Mañana se cumplirán tres años del encarcelamiento del líder opositor venezolano Leopoldo López, quien ha permanecido todo este tiempo aislado en una prisión militar acusado injustamente de ser el responsable de la muerte de 43 personas fallecidas en 2014 durante la durísima represión de la Guardia Nacional Bolivariana sobre las protestas desencadenadas en todo el país contra el régimen de Nicolás Maduro.
No se debe olvidar que, aunque muy representativo —tanto por su relevancia política como por la farsa de juicio al que fue sometido por parte de las autoridades chavistas—, el nombre de López forma parte de una larga lista que va creciendo a medida que pasa el tiempo y que ya suma más de un centenar de otros presos de conciencia encarcelados por Maduro y sus colaboradores.
Tal y como recordaron ayer en Madrid numerosas personalidades internacionales entre las que destacaban los expresidentes del Gobierno español Felipe González y José María Aznar, la existencia de presos políticos hace completamente inviable cualquier atisbo de reconocimiento de legitimidad democrática del régimen venezolano. Un Gobierno que, lejos de mostrar una mínima voluntad de diálogo con la oposición —que venció de forma arrolladora en los últimos comicios legislativos— para tratar de desbloquear una situación que ha hundido a Venezuela en la miseria, ha aprovechado las esperanzas creadas al hilo del diálogo auspiciado por el Vaticano para seguir encarcelando opositores. Es decir, ha tratado de engañar a la oposición y a la comunidad internacional en la creencia de que puede actuar con total impunidad violando los derechos humanos de sus ciudadanos.
Por eso resulta particularmente pertinente la propuesta realizada ayer desde Madrid a la Organización de Estados Americanos (OEA) para que inicie el proceso de suspensión de Venezuela como miembro de pleno derecho de la institución. En su carta fundacional la OEA establece que sus objetivos son fomentar la paz, la justicia y la solidaridad, tres características de las que se encuentra completamente alejado el régimen chavista, caracterizado por un injustificado lenguaje belicista, una concepción de las relaciones bilaterales en términos de confrontación y una falta de respeto constante a las reglas del juego democrático. No se trata de perjudicar al pueblo venezolano —que ya sufre demasiado en seguridad, bienestar y libertad por culpa de la desastrosa gestión de Maduro— sino de mostrar claramente a su Gobierno que la comunidad internacional no le va a dejar las manos libres para que aumente sin restricción la represión política.
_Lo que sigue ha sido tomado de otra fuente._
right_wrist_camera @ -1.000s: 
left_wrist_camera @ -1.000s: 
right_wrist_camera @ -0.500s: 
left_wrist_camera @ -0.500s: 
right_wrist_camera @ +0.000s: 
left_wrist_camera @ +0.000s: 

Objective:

En este sentido apunta también la acusación lanzada por el Departamento del Tesoro de EE UU contra el recientemente nombrado vicepresidente de Venezuela, Tareck el Aissami, sobre su implicación en el tráfico de drogas a gran escala desde puertos y aeropuertos del país. El que Maduro haya ordenado cortar la señal en Venezuela de la emisora CNN tras emitir la noticia ahonda en la gravedad de los hechos denunciados. El margen de maniobra de Maduro cada vez es menor. De él depende que se agote por completo.